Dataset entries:
────────────────
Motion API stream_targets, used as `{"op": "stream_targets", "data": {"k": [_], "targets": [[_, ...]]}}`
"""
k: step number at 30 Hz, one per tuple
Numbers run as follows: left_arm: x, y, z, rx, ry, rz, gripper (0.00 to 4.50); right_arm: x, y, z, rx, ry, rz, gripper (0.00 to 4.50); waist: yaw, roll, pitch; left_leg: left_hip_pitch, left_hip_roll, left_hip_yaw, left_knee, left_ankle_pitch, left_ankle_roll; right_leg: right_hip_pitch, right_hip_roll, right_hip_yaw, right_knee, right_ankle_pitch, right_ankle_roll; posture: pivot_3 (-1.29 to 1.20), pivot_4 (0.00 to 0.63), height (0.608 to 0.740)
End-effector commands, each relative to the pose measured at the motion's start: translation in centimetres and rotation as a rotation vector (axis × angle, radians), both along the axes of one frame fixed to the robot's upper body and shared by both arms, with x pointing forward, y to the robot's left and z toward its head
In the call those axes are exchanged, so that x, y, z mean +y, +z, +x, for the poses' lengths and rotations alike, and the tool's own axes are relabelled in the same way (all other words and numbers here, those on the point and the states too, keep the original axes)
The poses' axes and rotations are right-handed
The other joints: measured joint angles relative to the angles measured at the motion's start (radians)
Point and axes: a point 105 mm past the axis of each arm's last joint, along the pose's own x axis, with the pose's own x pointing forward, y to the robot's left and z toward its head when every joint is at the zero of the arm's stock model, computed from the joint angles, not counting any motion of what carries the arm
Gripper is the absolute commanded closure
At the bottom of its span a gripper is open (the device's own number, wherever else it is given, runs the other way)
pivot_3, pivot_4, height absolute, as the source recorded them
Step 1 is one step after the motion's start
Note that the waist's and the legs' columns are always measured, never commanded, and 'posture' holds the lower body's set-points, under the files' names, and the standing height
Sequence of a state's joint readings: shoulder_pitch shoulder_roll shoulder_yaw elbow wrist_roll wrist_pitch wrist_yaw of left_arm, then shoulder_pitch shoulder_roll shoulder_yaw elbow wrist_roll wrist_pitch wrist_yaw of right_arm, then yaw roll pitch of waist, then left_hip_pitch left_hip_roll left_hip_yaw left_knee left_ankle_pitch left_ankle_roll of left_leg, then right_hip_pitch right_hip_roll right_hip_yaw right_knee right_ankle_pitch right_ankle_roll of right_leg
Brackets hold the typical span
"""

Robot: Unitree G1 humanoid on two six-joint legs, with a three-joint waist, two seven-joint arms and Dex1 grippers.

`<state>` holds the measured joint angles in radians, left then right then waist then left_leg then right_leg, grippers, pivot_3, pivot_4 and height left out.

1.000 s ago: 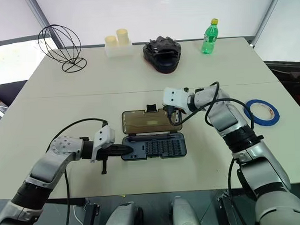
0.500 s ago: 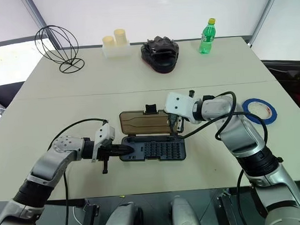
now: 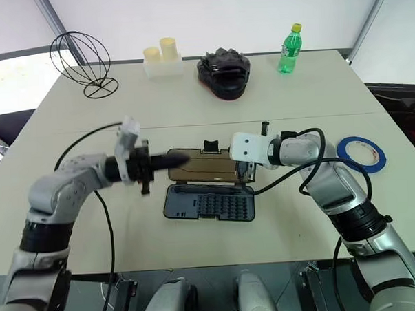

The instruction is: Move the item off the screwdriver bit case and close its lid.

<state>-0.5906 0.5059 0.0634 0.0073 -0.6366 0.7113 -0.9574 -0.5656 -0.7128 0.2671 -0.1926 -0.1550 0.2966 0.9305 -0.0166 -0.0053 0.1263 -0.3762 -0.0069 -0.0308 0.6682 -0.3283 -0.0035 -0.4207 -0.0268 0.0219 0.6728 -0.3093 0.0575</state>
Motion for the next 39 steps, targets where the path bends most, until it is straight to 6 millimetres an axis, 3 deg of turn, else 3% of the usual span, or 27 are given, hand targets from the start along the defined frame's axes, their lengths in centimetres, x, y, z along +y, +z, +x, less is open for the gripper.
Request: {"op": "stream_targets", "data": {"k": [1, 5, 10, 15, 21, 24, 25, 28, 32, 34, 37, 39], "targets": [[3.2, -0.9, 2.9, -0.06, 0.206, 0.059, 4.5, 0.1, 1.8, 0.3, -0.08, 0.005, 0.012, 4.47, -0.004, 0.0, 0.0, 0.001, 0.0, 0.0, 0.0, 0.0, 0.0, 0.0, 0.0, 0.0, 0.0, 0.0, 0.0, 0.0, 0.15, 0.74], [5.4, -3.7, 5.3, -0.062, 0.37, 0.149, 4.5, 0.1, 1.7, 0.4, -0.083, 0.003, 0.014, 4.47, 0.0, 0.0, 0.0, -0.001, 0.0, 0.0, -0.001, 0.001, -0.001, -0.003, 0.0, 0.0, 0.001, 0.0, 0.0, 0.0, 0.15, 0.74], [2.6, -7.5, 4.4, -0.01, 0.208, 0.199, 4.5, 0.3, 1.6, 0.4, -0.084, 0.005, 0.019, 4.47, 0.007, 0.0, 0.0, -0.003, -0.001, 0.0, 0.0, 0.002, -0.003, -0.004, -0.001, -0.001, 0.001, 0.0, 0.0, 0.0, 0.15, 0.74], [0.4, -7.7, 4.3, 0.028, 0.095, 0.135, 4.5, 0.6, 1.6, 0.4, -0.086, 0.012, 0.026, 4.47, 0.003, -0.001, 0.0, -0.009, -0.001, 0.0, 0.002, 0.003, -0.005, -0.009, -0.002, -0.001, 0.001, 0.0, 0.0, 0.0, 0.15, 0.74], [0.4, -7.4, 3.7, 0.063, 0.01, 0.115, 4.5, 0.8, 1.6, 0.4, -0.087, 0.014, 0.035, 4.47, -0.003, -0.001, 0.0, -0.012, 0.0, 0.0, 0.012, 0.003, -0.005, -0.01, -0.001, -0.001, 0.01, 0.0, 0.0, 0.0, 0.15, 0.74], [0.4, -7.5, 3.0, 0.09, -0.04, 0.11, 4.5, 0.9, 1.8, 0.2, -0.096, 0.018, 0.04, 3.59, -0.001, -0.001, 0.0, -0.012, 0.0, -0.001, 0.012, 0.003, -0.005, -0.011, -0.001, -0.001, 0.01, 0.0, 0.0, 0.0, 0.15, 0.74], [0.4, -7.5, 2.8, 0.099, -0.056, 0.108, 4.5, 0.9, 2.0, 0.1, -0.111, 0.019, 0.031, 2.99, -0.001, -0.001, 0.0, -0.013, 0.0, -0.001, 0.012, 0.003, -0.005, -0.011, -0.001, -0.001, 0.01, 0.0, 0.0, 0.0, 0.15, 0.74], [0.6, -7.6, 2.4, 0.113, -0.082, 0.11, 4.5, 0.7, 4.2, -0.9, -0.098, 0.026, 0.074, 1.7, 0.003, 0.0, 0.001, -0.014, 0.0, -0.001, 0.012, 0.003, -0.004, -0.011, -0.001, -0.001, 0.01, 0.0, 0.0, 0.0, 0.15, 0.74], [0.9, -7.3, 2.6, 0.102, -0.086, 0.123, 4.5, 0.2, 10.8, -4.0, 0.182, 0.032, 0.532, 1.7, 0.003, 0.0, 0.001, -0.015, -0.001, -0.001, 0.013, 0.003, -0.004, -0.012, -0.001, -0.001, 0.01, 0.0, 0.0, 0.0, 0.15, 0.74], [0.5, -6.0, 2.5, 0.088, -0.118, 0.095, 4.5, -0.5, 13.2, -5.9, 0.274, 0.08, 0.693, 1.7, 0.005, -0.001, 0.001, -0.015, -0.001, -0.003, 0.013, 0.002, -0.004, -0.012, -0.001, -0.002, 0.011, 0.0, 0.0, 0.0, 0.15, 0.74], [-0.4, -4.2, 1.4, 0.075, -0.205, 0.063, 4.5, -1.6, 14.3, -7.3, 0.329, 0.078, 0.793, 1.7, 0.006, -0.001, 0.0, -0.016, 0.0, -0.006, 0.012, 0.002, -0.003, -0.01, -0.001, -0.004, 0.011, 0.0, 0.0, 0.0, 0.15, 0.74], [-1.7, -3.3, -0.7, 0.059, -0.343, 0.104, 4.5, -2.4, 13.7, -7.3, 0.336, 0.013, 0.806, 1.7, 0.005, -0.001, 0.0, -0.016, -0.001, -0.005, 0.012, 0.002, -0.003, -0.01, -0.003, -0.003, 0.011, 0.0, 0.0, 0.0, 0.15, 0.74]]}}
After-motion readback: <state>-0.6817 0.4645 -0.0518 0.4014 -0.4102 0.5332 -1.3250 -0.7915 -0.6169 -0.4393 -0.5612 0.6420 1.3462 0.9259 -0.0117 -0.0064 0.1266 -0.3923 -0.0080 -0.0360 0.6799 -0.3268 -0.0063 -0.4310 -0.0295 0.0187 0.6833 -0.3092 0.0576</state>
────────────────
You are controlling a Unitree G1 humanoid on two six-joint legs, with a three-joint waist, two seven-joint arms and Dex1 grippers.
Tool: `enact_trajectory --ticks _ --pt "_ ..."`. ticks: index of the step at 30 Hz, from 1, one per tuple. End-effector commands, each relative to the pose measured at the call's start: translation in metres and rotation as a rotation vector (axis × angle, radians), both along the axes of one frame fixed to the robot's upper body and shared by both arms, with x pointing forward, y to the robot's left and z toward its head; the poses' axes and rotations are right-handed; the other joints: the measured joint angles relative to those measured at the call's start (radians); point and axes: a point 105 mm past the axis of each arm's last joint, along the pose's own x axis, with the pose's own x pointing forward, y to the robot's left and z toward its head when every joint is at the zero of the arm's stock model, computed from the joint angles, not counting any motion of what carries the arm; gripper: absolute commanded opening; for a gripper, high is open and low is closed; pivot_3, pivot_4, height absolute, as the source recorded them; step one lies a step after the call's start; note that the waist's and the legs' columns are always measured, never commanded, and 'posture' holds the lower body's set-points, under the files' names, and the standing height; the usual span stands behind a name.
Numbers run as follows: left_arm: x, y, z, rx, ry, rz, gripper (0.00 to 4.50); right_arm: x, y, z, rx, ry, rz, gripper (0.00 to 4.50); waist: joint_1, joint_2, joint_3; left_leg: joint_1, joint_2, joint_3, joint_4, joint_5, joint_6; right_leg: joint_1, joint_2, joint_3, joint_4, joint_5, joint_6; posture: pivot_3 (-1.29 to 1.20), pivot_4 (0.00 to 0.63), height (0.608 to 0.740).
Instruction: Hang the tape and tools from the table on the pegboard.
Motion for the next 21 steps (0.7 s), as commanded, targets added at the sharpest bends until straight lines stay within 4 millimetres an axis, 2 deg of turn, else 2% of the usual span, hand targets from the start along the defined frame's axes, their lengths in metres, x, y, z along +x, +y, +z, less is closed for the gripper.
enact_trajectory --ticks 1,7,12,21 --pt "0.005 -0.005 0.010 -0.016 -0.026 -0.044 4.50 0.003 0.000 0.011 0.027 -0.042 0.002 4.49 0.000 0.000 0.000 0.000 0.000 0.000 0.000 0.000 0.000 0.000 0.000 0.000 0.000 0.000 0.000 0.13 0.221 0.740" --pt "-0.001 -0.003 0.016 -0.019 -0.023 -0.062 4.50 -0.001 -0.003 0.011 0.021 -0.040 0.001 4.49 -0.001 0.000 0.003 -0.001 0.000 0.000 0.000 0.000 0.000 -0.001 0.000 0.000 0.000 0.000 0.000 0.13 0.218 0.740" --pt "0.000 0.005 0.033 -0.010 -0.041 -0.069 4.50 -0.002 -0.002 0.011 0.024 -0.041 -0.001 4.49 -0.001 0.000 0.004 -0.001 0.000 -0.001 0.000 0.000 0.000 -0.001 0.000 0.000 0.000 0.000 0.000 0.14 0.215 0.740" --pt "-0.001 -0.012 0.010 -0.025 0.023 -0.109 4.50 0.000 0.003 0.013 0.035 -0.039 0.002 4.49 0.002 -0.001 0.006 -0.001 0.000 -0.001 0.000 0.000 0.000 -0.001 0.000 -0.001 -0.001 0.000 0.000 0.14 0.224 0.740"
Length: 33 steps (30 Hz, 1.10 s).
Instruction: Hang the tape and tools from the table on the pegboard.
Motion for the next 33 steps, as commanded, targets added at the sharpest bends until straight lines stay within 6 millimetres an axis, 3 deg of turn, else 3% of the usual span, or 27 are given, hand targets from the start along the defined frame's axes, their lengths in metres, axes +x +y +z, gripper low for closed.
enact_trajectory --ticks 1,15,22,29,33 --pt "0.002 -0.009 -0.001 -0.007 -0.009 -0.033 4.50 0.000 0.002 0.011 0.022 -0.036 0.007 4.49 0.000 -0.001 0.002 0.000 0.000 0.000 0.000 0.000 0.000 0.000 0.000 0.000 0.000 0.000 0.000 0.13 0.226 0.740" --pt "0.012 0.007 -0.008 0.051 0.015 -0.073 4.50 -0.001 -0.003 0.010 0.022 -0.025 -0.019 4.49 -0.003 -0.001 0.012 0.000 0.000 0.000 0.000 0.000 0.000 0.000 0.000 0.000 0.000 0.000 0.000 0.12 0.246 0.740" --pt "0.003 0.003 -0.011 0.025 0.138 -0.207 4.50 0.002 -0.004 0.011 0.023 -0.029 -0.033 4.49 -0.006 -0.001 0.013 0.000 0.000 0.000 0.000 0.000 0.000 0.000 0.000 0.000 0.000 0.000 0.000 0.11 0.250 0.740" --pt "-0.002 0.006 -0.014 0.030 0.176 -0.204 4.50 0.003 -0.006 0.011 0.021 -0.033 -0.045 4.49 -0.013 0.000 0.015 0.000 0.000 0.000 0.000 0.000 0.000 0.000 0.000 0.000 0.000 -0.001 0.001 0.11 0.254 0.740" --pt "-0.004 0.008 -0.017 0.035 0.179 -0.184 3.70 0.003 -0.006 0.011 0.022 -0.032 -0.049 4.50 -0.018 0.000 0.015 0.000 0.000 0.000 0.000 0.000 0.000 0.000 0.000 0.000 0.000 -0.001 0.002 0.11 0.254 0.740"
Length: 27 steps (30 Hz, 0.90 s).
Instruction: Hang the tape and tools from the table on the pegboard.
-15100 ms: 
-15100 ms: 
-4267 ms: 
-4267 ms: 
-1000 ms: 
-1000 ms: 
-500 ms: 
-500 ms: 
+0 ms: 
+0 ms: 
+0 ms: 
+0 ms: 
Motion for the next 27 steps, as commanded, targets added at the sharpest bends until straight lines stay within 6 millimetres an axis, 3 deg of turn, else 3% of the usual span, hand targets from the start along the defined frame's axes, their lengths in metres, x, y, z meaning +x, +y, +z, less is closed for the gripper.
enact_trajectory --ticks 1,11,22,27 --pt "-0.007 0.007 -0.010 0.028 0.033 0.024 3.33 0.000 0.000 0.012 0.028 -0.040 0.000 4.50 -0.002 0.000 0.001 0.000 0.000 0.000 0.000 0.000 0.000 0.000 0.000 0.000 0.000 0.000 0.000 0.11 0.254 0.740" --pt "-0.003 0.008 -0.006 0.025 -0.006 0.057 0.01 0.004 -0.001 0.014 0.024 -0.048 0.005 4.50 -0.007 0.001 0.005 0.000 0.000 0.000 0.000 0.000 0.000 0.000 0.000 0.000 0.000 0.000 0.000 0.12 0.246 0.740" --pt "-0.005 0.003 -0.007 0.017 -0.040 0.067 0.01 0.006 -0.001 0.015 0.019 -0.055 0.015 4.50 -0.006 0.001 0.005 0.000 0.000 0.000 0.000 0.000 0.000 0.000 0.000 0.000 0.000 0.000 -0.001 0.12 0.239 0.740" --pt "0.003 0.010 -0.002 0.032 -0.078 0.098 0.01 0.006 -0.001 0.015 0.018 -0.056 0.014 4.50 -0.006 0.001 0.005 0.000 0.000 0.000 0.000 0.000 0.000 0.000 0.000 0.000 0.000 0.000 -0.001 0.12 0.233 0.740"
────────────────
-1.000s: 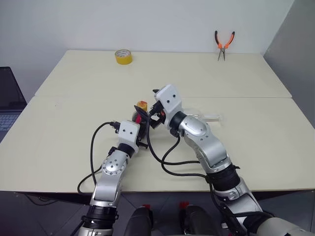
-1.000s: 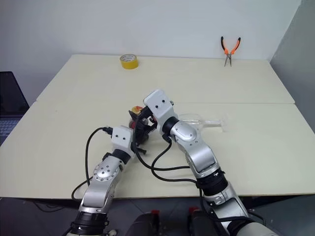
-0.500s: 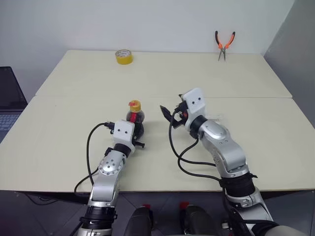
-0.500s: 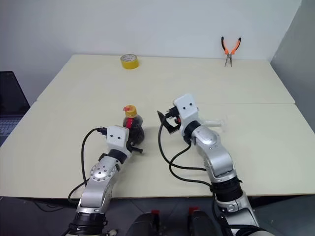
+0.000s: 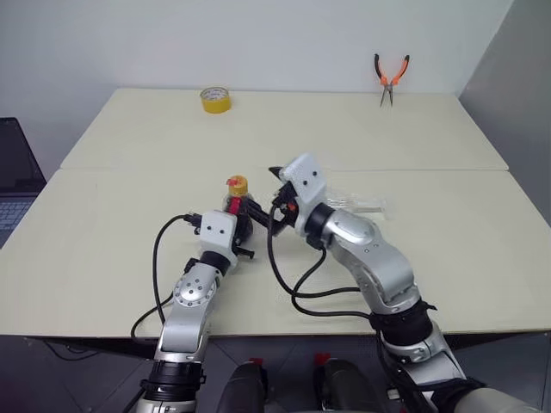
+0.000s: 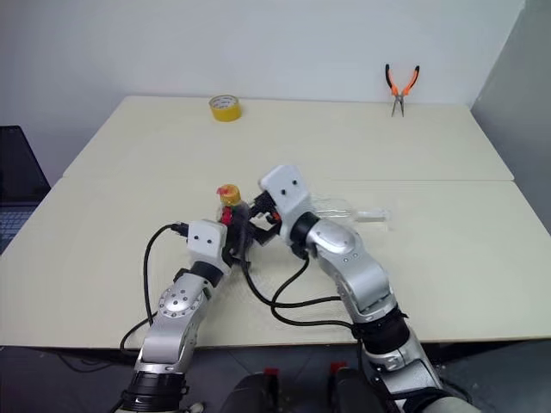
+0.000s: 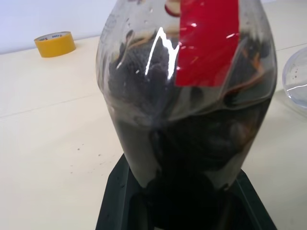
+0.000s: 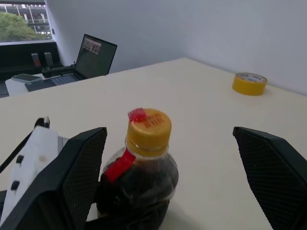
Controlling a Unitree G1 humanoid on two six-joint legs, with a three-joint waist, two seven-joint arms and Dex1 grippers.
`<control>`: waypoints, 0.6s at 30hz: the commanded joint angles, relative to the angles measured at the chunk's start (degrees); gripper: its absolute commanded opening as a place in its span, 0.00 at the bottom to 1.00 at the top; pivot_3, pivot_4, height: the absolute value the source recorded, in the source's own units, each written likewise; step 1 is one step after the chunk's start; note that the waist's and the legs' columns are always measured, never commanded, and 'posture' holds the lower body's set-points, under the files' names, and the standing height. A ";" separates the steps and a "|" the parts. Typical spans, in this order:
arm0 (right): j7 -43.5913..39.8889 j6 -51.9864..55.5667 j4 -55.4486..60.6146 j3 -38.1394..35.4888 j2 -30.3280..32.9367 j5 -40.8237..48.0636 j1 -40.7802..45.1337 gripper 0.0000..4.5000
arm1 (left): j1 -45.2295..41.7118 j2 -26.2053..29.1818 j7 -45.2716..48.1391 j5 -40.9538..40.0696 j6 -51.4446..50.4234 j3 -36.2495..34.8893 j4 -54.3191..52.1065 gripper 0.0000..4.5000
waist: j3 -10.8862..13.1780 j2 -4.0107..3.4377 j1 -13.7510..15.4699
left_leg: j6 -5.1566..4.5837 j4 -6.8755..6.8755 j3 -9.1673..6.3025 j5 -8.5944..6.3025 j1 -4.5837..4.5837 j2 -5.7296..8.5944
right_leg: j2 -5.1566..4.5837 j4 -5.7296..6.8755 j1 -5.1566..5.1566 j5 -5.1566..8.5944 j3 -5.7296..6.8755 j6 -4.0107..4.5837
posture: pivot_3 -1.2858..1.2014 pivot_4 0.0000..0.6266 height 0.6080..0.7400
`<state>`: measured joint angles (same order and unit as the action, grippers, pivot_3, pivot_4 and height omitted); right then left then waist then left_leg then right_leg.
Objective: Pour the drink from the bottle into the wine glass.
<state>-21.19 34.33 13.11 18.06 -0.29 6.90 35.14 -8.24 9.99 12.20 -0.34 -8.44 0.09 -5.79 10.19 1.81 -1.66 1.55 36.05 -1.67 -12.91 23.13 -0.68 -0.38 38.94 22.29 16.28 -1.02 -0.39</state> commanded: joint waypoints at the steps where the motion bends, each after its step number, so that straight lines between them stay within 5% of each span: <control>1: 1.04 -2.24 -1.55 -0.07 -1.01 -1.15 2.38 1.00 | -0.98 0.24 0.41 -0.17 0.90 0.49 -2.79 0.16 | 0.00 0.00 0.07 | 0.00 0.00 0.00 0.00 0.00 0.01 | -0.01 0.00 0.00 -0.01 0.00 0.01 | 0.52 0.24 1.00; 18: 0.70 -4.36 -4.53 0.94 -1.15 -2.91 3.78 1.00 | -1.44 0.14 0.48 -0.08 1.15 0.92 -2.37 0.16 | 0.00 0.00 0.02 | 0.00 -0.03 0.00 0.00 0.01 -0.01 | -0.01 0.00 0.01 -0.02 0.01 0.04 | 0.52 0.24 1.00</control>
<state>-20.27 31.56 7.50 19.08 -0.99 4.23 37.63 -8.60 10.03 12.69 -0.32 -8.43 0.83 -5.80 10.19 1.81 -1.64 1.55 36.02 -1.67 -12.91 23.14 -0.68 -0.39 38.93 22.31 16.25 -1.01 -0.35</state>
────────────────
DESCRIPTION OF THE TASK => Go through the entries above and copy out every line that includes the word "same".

PROBLEM SOLUTION =>
In the call those axes are exchanged, so that x, y, z mean +y, +z, +x, for the poses' lengths and rotations alike, and the tool's own axes are relabelled in the same way (all other words and numbers here, those on the point and the states too, keep the original axes)
`<state>`: measured joint angles (same order and unit as the action, grippers, pivot_3, pivot_4 and height omitted); right then left then waist then left_leg then right_leg.

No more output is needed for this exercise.